WHAT THE EXERCISE ASKS: Everything in the listing below from the line containing "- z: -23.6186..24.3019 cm" through the line containing "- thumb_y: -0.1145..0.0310" must be repeated exactly; the remaining lines are not wanted.

SUPPLIED INFORMATION:
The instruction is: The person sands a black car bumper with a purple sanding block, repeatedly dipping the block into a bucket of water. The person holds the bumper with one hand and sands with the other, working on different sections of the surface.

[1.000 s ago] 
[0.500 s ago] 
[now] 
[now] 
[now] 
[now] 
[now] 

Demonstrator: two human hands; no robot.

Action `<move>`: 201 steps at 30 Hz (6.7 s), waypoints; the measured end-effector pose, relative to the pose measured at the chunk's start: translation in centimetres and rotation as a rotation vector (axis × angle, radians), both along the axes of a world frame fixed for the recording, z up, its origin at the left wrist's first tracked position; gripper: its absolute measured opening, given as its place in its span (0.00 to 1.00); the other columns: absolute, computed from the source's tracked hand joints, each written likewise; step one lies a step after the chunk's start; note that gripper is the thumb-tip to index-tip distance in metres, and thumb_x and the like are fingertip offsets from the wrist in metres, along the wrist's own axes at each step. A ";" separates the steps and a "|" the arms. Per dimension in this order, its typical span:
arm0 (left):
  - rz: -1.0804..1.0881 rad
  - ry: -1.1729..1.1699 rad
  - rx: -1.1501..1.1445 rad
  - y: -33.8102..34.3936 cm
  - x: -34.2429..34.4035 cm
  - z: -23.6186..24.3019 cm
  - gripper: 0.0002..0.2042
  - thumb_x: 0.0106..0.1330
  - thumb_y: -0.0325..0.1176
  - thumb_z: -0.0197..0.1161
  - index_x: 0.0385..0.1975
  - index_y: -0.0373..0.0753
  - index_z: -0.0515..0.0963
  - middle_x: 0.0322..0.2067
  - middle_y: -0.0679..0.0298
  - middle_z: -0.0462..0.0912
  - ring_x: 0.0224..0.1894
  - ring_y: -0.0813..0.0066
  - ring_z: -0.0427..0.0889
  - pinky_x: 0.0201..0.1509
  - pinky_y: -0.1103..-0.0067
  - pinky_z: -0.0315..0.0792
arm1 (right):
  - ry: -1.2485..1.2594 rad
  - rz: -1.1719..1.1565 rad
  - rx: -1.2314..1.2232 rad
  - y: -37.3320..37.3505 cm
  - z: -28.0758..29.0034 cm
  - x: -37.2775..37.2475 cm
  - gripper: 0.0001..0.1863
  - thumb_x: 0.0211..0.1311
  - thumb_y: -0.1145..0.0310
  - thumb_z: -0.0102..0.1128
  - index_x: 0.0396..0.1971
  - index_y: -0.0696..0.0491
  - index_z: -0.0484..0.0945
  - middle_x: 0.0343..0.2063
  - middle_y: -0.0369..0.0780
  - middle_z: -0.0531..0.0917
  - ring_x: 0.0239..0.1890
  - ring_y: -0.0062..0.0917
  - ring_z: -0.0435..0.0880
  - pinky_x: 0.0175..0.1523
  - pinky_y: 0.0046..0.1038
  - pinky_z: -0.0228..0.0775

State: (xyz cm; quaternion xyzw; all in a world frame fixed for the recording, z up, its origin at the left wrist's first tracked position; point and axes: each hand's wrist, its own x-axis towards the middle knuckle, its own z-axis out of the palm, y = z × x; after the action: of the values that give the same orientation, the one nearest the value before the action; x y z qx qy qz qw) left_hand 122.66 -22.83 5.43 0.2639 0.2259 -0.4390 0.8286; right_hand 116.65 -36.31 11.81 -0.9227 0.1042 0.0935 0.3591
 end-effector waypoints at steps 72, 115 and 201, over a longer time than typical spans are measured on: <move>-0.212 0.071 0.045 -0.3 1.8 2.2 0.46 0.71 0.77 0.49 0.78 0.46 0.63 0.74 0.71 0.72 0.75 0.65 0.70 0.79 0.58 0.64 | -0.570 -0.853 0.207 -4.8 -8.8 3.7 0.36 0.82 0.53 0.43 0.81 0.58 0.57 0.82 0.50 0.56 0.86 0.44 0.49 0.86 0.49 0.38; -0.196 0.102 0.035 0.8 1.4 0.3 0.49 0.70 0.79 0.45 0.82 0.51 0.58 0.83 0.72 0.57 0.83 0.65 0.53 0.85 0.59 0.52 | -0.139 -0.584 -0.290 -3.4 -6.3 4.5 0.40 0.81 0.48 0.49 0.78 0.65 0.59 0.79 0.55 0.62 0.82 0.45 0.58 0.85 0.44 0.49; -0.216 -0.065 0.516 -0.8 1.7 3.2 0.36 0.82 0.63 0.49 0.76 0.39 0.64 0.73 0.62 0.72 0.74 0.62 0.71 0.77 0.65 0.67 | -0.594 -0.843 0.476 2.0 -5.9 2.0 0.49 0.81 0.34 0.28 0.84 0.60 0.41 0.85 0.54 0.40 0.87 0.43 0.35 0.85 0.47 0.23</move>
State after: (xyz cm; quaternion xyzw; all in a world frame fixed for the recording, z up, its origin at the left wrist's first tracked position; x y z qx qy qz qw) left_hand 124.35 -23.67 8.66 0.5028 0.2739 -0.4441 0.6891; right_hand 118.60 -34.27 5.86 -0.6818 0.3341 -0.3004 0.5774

ANSWER AREA:
  - z: -23.6186..24.3019 cm
  - gripper: 0.0002..0.2042
  - thumb_x: 0.0106..0.1330
  - thumb_y: -0.0325..0.1176
  - thumb_z: -0.0197..0.1161
  - index_x: 0.0385..0.1975
  - index_y: -0.0373..0.0753
  - index_z: -0.0515..0.0963
  - middle_x: 0.0322..0.2067
  - middle_y: -0.0679..0.0298
  - middle_z: -0.0462..0.0912
  - ring_x: 0.0224..0.1894
  - ring_y: -0.0813..0.0066
  - ring_z: -0.0427..0.0889
  - pinky_x: 0.0201..0.1509
  - pinky_y: -0.1103..-0.0067
  - pinky_z: -0.0315..0.0792
arm1 (right):
  - ry: -1.2485..1.2594 rad
  - rz: -1.1719..1.1565 rad
  - rx: -1.2314..1.2232 rad
  - y: -37.3320..37.3505 cm
  - z: -28.0758..29.0034 cm
  - x: -37.2775..37.2475 cm
  - gripper: 0.0001..0.1863
  - thumb_x: 0.0211..0.1311
  - thumb_y: -0.1145..0.0310

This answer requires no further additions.